The Martian mountain eruption was filmed in the 35 ft Agricultural Hall No. 5 (a former blimp hangar) at the Ventura County Fair, since it was the only local place large enough to position lighting far enough from the set for the necessary angles and shadows. The mountain, 14 ft high and 46 ft in diameter, was constructed in nine pieces to facilitate transportation. Only the camera-facing part was built in detail, with the rear left open to operate effects from within (including vapor steam and chemical smoke). Behind the model was a chimney, designed to funnel liquid nitrogen and steam in a large plume. Air mortars were used to burst through the paper-thin plaster mountaintop; mountain shaking levers were also used. The top of the mountain was cast in lightweight plaster, textured on the underside with small shapes separated by thin plaster so the cap would disintegrate when hit by the air mortar. The effect took about a week to set up, and another week to film.

Special effects artists Richard Stutsman and Randy Cabral installed copper tubing in the top third of the mountain to direct jets of steam and nitrogen to its surface. Erik Stohl constructed mechanical aspects that made parts of the mountain rise or crumble.

The air mortars were loaded with gravel, which provided more control of blast direction than a basic explosive; Funke also believed that the gravel explosions had a more "visceral" feel. AB smoke was also used: a two-liquid solution which remained inert until it was mixed, when it rapidly generated a large volume of smoke. One of the liquids was spread on parts set to be detonated and the other on other parts of the mountain, so when the explosions occurred the liquids would mix and create smoke. The concoction was difficult to work with and dangerous to breathe, so the Stetson crew created additional protective gear from black polyethylene; face masks and protective garments were needed because of the toxic chemical smoke.

The scene was filmed in two takes, with different frame speeds. Long shots were filmed at 48 frames per second because the vapor was only accurately scaled to the model at this speed; the explosion was filmed close-up at 120 fps. Bob Primes, director of photography for the explosion scene, used four perf for the closeup (since it did not require optical manipulation) and eight perf for the long shot because it had to show an atmosphere forming overhead.
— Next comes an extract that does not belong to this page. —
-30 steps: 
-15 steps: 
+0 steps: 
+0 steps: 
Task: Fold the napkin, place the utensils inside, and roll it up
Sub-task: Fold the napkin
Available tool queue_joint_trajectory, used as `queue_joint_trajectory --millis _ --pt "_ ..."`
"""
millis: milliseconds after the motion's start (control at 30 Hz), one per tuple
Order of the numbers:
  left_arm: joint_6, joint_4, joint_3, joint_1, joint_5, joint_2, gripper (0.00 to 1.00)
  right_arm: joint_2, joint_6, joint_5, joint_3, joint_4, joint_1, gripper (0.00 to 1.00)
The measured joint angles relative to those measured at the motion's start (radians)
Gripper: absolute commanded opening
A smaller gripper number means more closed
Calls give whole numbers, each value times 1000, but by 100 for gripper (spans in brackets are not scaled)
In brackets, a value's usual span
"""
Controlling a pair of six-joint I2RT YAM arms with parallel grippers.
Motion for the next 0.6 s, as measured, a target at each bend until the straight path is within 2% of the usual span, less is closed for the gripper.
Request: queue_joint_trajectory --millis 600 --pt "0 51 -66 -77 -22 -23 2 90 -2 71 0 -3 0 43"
For the atmosphere, Gary Platek shone a high-powered laser to create a sheet of light and passed nitrogen vapor through it. As the atmosphere becomes denser, a cloud tank was used until it transitions to a matte painting. To supplement the full mountain views, insert material (including background plates for Quaid and Melina writhing on the slopes) was filmed on larger-scale partial miniatures at Dream Quest. To replicate the earthquake on the live-action Hilton sets as the mountain erupts, they looked at making the lights shake (among other things) when an actual earthquake began. The crew was evacuated (since the buildings were not reinforced), and they ultimately decided to create the effect with an optical printer. Many shots of windows shattering were filmed with miniatures. Bluescreens behind the windows were used, or black screens if no one moved in front of the shot; black provided greater freedom in lighting the set. Model window grids were built and mounted face down over the camera so the glass would fall when shattered. Some of the shots were composited with scenes of extras reacting and diving out of the way, enhanced with rotoscoped mattes which combined the shattering glass with live action.